Nilai itu masih jauh di bawah target pendapatan per kapita atau rata-rata pendapatan penduduk sebesar US$ 5.500 per tahun, atau setara Rp 7,45 juta per bulan pada tahun 2024.

Sejumlah ekonom menilai ketimpangan pendapatan ini disebabkan oleh beberapa faktor, mulai dari kualitas sumber daya manusia (SDM), pendidikan hingga ketidakmampuan pemerintah dalam menciptakan lapangan kerja baru.

Ekonom dari Center of reform on Economics (CORE) Indonesia Yusuf Rendy Manilet menilai dominasi pekerja sektor informal masih besar dan umumnya mempunyai keterbatasan dalam hal upah.

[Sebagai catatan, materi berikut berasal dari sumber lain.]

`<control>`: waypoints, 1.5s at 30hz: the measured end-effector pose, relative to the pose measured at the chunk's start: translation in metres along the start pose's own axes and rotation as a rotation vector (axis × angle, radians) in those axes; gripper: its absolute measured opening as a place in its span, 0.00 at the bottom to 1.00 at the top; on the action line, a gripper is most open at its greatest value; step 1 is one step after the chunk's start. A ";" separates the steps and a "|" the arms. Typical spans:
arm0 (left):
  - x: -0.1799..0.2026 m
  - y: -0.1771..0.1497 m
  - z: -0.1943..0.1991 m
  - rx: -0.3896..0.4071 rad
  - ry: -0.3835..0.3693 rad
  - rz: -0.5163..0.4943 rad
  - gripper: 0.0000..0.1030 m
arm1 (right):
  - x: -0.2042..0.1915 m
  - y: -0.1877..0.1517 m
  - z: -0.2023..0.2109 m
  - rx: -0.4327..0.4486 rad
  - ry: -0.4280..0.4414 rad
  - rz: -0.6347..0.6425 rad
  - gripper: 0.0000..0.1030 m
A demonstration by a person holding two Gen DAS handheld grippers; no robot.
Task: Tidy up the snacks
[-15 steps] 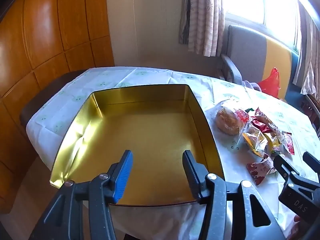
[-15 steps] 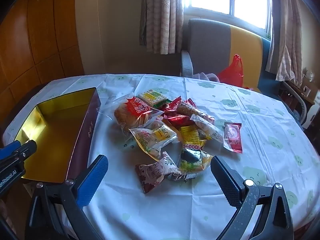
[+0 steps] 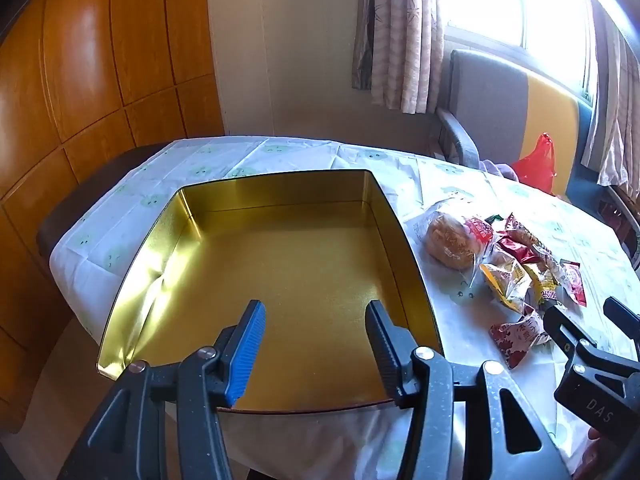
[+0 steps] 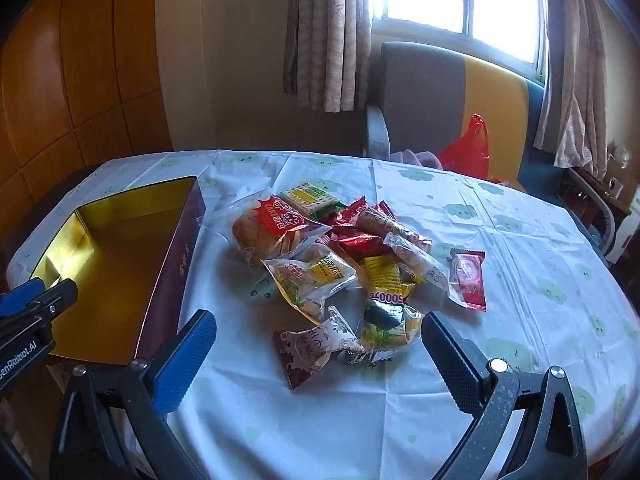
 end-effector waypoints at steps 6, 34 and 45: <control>0.002 0.000 0.002 0.009 0.001 -0.015 0.52 | 0.001 0.000 -0.001 -0.002 -0.003 -0.002 1.00; 0.003 0.001 0.012 0.032 0.007 -0.041 0.54 | 0.003 -0.003 0.003 0.003 -0.010 0.005 1.00; 0.007 0.000 0.015 0.039 0.012 -0.062 0.54 | 0.004 -0.004 0.004 -0.001 -0.008 0.002 1.00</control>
Point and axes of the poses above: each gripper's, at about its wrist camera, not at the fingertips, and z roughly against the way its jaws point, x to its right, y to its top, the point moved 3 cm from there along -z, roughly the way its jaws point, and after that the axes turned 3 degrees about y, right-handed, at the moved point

"Selain bekerja dengan upah yang relatif kecil, mereka juga tidak punya kepastian terkait upah, apalagi yang bekerja di sektor pertanian dan perkebunan," kata Yusuf kepada Katadata.co.id, Sabtu (15/6).

Artinya, ketika memasuki masa panen, mereka bisa mendapatkan penghasilan. Namun ketika menghadapi gagal panen, mereka tidak mendapatkan penghasilan dari pekerjaan mereka.

Di saat yang bersamaan, mereka yang bekerja di sektor informal tidak mempunyai jaminan sosial untuk kesehatan maupun tenaga kerja. Sehingga, mereka harus mengandalkan tabungan sendiri jika menghadapi guncangan ekonomi seperti pandemi Covid-19 dan bencana alam.

Kondisi ini berbanding terbalik dengan pekerja sektor formal yang mempunyai upah relatif tinggi dan jaminan sosial. Mereka juga masih mempunyai dana darurat jika menghadapi guncangan ekonomi.

Di saat bersamaan, ada isu-isu mendasar yang berkontribusi terhadap ketimpangan gaji pekerja, termasuk kemampuan SDM dan kemampuan pemerintah untuk menciptakan lapangan pekerja formal.

"Pemerintah juga harus bisa menyerap angkatan kerja dalam jumlah yang besar sampai melatih keterampilan teknis yang dibutuhkan ketika masuk ke lapangan kerja, yang saat ini masih terbatas," kata dia.

Masalah Akses Pendidikan

Kepala Ekonom Bank Permata Josua Pardede melihat masalah ketimpangan struktural ini disebabkan oleh faktor pendidikan. Karena dalam 10 tahun terakhir, porsi pekerja lulusan di bawah SMA masih mendominasi.

"Proporsi pekerja yang mengenyam pendidikan di bawah SMA atau sederajat masih berada pada kisaran 55% dari total pekerja, turun 10% dibandingkan dengan 10 tahun yang lalu," kata Josua.

Sementara itu, terjadi peningkatan proporsi pekerja lulusan SMA dan derajat dari 7% menjadi 33%. Kemudian proporsi lulusan diploma ke atas sebesar 13% dari total pekerja.

Dengan begitu, kata Josua, masih banyaknya pekerja yang berada pada tingkat pendidikan rendah, yang merefleksikan masih terbatasnya kesempatan pekerja Indonesia untuk naik kelas.

Hal ini bisa dilihat dari tren koefisien Gini pada 10 tahun terakhir, yang cenderung menurun meskipun trennya stagnan dalam 5 tahun terakhir. Gini ratio ini menggambarkan pemerataan atau ketimpangan secara keseluruhan mulai dari pendapatan hingga distribusi.

Menurut Josua, kondisi ini sejalan terbatasnya pilihan untuk peningkatan pendapatan bagi para pekerja dengan tingkat pendidikan yang relatif rendah.

"Memang masih banyak determinan ketimpangan lain, namun pendidikan adalah kunci penurunan ketimpangan, mengingat pendidikan dapat membuka ruang kesempatan masyarakat untuk menaiki tangga sosial," ujarnya.